Con un susurro de seda una figura apareció en el umbral de la basílica, humana, si uno ignoraba su estatura, al menos tres veces la del propio Marco, y sin lugar a duda femenina. Llevaba sobre el cuerpo una túnica al modo nycto, oscura y ligera, y una piel de lobo que le cubría los hombros y el rostro, de modo que solo la parte inferior del mismo era visible bajo la cabeza desollada del animal.

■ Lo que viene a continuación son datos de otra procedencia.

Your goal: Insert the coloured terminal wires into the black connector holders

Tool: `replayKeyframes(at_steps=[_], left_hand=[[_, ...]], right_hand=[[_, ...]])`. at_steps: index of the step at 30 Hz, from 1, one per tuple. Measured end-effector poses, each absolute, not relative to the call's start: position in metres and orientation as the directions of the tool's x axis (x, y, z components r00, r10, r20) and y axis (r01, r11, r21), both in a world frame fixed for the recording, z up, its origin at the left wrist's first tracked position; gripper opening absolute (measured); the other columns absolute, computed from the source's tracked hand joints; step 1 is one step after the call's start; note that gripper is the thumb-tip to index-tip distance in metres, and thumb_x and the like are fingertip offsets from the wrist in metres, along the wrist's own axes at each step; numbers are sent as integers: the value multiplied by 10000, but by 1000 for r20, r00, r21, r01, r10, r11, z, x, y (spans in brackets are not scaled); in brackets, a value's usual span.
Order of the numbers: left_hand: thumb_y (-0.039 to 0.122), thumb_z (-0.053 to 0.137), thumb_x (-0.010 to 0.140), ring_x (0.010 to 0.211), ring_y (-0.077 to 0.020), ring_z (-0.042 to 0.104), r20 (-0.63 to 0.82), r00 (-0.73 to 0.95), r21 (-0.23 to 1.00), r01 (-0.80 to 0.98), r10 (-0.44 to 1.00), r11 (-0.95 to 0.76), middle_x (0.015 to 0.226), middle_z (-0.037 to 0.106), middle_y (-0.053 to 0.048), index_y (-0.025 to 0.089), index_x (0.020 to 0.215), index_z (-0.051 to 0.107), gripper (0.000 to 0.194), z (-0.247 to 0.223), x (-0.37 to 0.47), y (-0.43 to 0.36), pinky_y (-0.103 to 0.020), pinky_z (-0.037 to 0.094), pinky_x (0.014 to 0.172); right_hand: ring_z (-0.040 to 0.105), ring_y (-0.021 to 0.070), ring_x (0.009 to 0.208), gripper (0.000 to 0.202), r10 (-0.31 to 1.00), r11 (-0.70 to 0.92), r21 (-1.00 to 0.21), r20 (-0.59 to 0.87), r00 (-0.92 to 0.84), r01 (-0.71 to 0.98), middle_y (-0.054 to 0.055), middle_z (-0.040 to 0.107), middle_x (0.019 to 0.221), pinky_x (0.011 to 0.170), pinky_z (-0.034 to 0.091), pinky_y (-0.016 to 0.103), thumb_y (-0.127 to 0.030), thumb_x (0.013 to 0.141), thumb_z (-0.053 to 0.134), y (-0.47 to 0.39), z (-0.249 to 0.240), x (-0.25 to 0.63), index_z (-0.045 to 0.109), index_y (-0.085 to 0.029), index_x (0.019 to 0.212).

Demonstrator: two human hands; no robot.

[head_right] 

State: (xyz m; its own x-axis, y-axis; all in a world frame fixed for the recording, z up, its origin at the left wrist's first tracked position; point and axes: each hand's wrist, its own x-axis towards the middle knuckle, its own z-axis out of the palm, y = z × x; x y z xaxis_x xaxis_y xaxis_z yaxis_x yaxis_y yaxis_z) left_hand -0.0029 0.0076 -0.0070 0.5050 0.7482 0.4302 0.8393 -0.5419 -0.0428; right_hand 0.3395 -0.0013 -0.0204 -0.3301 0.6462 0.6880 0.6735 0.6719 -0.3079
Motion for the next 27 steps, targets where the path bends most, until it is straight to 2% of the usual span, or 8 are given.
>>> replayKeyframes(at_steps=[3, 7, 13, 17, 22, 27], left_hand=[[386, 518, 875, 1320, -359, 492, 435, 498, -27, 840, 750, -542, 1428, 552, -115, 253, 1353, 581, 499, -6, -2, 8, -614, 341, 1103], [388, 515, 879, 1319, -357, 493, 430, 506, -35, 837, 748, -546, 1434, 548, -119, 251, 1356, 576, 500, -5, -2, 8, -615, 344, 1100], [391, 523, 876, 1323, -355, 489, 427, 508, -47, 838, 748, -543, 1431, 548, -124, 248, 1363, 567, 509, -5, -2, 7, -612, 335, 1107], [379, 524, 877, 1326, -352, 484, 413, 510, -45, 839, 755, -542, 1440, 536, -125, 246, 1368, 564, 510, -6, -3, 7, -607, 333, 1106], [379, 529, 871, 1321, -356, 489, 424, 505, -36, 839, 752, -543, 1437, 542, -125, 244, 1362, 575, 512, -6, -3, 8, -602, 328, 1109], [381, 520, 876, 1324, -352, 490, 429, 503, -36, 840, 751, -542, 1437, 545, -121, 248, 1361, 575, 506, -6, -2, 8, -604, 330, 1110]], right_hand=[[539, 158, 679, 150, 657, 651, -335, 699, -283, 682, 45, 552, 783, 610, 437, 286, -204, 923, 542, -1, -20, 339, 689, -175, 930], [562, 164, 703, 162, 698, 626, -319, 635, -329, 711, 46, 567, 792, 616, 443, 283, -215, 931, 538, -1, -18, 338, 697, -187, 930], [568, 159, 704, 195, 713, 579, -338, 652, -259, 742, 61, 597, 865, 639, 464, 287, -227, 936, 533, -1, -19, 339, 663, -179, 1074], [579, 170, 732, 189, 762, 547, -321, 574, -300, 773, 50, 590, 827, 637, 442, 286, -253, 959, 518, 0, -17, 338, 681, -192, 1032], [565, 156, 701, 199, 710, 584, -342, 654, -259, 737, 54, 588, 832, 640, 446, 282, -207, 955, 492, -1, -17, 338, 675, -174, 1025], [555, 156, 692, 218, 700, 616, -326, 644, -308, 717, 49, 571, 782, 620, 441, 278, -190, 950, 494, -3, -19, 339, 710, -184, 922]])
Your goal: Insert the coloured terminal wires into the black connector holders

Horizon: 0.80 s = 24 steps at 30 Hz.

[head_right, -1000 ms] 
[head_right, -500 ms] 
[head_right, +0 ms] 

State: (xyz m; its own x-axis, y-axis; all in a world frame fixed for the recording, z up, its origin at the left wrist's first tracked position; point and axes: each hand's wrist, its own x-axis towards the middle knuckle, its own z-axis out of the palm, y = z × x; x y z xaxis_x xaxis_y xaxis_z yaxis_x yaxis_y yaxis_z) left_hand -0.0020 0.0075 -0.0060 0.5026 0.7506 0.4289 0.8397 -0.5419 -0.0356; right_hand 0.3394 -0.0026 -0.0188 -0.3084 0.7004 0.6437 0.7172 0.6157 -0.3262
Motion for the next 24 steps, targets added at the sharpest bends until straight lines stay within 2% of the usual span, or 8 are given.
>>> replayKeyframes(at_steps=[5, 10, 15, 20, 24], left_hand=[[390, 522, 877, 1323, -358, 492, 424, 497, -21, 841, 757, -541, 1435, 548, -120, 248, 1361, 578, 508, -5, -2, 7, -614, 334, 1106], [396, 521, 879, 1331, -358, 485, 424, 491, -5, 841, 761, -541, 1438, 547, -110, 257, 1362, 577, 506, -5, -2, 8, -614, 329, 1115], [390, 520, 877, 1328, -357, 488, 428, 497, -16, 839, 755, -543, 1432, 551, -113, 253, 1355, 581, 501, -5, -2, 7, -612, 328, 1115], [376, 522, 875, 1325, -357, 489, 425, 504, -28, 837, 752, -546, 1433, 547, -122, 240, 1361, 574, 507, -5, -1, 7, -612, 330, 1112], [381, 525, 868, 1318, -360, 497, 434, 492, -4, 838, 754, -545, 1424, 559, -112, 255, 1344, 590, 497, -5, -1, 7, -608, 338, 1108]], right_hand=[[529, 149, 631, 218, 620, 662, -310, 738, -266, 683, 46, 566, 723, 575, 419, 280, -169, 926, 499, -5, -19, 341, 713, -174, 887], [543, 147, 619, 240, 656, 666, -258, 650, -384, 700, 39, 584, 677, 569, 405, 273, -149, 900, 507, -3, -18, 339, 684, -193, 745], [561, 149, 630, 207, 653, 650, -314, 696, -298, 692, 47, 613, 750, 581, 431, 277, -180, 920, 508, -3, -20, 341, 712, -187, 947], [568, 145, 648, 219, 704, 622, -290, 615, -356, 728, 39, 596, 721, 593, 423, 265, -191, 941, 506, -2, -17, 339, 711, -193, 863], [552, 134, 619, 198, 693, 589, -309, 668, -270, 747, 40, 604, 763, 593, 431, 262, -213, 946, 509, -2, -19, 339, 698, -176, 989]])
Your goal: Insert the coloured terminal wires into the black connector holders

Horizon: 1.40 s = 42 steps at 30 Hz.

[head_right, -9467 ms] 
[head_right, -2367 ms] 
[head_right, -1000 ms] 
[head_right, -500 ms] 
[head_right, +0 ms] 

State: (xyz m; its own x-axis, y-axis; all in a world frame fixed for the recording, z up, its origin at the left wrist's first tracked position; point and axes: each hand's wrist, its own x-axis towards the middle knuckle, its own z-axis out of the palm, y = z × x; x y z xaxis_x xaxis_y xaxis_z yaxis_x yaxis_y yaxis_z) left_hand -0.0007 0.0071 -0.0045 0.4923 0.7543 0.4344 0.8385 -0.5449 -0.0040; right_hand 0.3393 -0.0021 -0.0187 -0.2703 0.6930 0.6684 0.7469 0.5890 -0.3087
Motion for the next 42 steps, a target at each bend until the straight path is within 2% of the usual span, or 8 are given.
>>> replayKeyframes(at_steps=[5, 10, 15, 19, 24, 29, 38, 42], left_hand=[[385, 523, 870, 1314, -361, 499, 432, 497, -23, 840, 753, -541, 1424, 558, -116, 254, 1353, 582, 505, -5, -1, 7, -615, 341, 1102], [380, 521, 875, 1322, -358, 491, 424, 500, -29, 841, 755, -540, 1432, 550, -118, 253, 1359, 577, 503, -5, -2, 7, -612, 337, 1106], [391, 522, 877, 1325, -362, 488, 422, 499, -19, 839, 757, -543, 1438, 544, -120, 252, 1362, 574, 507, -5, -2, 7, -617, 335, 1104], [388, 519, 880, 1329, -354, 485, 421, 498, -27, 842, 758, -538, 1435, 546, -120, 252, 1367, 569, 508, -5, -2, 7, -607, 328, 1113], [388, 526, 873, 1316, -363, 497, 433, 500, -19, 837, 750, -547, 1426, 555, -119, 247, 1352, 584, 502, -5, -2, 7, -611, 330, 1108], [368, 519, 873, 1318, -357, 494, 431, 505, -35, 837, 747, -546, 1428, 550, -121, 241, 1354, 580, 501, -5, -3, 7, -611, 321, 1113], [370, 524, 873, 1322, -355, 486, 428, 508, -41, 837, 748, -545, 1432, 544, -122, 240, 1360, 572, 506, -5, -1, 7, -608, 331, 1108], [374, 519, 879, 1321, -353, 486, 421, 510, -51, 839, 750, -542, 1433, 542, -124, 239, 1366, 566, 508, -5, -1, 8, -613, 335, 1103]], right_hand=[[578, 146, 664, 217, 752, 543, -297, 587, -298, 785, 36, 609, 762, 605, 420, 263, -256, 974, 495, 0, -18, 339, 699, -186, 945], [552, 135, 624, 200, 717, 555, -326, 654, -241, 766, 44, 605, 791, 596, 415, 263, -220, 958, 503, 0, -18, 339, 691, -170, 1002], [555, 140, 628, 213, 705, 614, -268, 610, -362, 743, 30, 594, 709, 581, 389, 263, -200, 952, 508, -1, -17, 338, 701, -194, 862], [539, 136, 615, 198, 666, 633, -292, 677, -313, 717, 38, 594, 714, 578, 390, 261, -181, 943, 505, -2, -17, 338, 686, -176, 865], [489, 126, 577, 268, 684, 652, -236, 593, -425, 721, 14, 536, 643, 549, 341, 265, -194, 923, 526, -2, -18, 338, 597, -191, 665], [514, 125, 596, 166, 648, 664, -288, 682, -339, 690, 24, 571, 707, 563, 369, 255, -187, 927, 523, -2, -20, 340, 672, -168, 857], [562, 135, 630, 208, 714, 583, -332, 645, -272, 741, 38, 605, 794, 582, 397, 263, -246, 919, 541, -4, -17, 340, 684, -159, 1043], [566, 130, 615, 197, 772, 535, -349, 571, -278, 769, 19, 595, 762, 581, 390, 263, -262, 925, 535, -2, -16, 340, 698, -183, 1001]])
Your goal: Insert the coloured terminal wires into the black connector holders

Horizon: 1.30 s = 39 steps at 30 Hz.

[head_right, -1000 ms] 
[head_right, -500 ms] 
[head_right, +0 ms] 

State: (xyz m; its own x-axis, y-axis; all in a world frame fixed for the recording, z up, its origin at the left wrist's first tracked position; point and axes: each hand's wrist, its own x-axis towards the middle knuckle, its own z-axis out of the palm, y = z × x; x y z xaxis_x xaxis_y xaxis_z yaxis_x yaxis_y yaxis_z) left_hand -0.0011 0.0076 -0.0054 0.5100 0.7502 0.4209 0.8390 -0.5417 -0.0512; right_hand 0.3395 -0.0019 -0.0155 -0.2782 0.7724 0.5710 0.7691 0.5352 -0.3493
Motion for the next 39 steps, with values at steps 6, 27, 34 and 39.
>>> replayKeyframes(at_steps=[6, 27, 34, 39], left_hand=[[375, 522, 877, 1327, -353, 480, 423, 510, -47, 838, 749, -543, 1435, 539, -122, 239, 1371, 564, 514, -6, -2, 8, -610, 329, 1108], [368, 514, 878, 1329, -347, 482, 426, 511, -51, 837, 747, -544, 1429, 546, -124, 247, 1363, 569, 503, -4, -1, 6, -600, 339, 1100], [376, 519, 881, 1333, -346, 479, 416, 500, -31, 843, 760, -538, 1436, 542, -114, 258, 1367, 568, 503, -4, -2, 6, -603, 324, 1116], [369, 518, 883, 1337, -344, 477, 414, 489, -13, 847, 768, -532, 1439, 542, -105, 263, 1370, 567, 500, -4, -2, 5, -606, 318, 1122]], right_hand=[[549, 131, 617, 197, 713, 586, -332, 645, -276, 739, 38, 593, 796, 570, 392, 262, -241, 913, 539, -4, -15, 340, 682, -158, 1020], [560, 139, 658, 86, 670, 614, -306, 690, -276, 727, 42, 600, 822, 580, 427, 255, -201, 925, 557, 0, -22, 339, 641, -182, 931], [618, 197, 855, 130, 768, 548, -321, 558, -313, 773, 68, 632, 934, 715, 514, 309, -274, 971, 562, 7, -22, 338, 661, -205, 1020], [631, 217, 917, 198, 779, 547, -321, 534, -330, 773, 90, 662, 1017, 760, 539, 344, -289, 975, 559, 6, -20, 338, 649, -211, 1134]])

—¿Es esta la hospitalidad nycta de que tanto os jactais, Casca? —La titánide habló con voz sonora y firme, y el círculo de engendros comenzó a temblar y retroceder.

—No, mi señora

—Bien entonces. Seguidme, mis apreciados invitados

La dama los invitó con un gesto de la mano a seguirla y ella misma traspaso el umbral abriendo el paso. Marco fue tras ella y el resto de sus acompañantes le siguieron, observados en todo momento por las miradas de odio mal contenido de los endriagos.

La dama se volvió un segundo a comprobar que la seguían y luego siguió adelante con amplias zancadas, conduciéndolos por los pasillos de piedra en ruinas, abandonados a merced de los elementos y la naturaleza invasora, que cubría de verde y sombras bailarinas los amplios corredores.

—Deberéis disculparles, mis señores, pues temo que el paso del tiempo no ha sino empeorado sus brutales instintos. Con cada alba son más bestias que personas. Y no queráis imaginar lo difícil que les es masticar con esos dientes como cuchillas.